Everything from the first line of the material below through the line containing "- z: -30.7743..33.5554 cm" must be retyped exactly, and nothing past it.

□ □ □

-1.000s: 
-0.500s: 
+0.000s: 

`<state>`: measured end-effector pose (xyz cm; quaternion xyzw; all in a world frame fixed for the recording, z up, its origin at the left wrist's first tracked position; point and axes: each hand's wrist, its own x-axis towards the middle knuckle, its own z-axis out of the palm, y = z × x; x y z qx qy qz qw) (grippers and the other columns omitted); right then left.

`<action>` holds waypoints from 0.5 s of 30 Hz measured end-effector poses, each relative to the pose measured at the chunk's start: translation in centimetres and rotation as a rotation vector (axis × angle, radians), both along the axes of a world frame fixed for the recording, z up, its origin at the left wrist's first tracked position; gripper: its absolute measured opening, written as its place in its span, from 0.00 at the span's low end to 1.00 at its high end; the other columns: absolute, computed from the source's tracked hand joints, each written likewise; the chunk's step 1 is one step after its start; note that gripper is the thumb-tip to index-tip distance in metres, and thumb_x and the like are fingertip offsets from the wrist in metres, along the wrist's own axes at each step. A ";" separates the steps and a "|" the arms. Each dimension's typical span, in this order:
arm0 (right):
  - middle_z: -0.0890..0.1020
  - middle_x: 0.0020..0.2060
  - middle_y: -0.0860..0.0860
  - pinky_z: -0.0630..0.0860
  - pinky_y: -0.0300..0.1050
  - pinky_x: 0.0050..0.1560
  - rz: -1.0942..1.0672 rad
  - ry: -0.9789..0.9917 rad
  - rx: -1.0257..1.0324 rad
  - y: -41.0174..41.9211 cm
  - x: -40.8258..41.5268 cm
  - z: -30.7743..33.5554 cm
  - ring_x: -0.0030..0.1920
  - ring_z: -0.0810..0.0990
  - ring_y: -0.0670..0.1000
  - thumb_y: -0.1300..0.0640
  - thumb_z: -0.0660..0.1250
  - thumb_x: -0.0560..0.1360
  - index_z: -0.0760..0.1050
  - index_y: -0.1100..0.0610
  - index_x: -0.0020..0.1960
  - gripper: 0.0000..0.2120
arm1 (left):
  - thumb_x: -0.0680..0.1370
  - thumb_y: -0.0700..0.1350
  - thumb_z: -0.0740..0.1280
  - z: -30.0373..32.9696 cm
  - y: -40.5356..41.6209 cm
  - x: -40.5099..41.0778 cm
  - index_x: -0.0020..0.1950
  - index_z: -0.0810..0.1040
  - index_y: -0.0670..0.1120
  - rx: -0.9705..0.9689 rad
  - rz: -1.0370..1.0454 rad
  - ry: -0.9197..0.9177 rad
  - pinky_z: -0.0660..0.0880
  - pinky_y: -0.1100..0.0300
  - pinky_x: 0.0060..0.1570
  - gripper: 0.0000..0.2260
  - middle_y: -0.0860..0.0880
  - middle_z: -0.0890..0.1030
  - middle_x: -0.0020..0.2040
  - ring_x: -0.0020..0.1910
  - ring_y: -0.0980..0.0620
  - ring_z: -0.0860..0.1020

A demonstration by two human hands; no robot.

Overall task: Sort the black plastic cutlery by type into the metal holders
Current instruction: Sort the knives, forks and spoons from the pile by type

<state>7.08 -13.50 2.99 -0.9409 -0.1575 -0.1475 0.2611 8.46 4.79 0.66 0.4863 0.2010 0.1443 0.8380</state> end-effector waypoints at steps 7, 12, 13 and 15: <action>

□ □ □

*Result:*
-1.000s: 
-0.500s: 
+0.000s: 

`<state>`: measured end-effector pose (xyz cm; quaternion xyzw; all in a world frame fixed for the recording, z up, its origin at the left wrist's first tracked position; point and axes: each hand's wrist, its own x-axis towards the middle knuckle, its own z-axis out of the palm, y = z × x; x y z qx qy qz qw) (grippers and the other columns omitted); right then left.

`<action>` holds waypoints from 0.5 s of 30 Hz measured end-effector poses, each relative to the pose measured at the chunk's start: translation in centimetres and rotation as a rotation vector (axis × angle, radians), both along the axes of a world frame fixed for the recording, z up, its origin at the left wrist's first tracked position; gripper: its absolute measured opening, written as its place in its span, from 0.00 at the span's low end to 1.00 at its high end; the other columns: absolute, computed from the source's tracked hand joints, each written likewise; the chunk's step 1 is one step after its start; note that gripper is the thumb-tip to index-tip distance in metres, and thumb_x and the like are fingertip offsets from the wrist in metres, along the wrist's own axes at each step. A ";" separates the steps and a "|" the arms. Each dimension's typical span, in this order:
arm0 (right):
  - middle_z: -0.0890..0.1020
  - middle_x: 0.0020..0.2060
  - middle_y: -0.0860..0.0860
  - pinky_z: -0.0630..0.0860
  - pinky_y: -0.0300..0.1050
  - pinky_x: 0.0050..0.1560
  - rz: -1.0942..1.0672 rad
  - ry: -0.9789..0.9917 rad
  - rx: -1.0257..1.0324 rad
  - y: -41.0174..41.9211 cm
  - x: -40.8258..41.5268 cm
  - z: -30.7743..33.5554 cm

The response above is complete.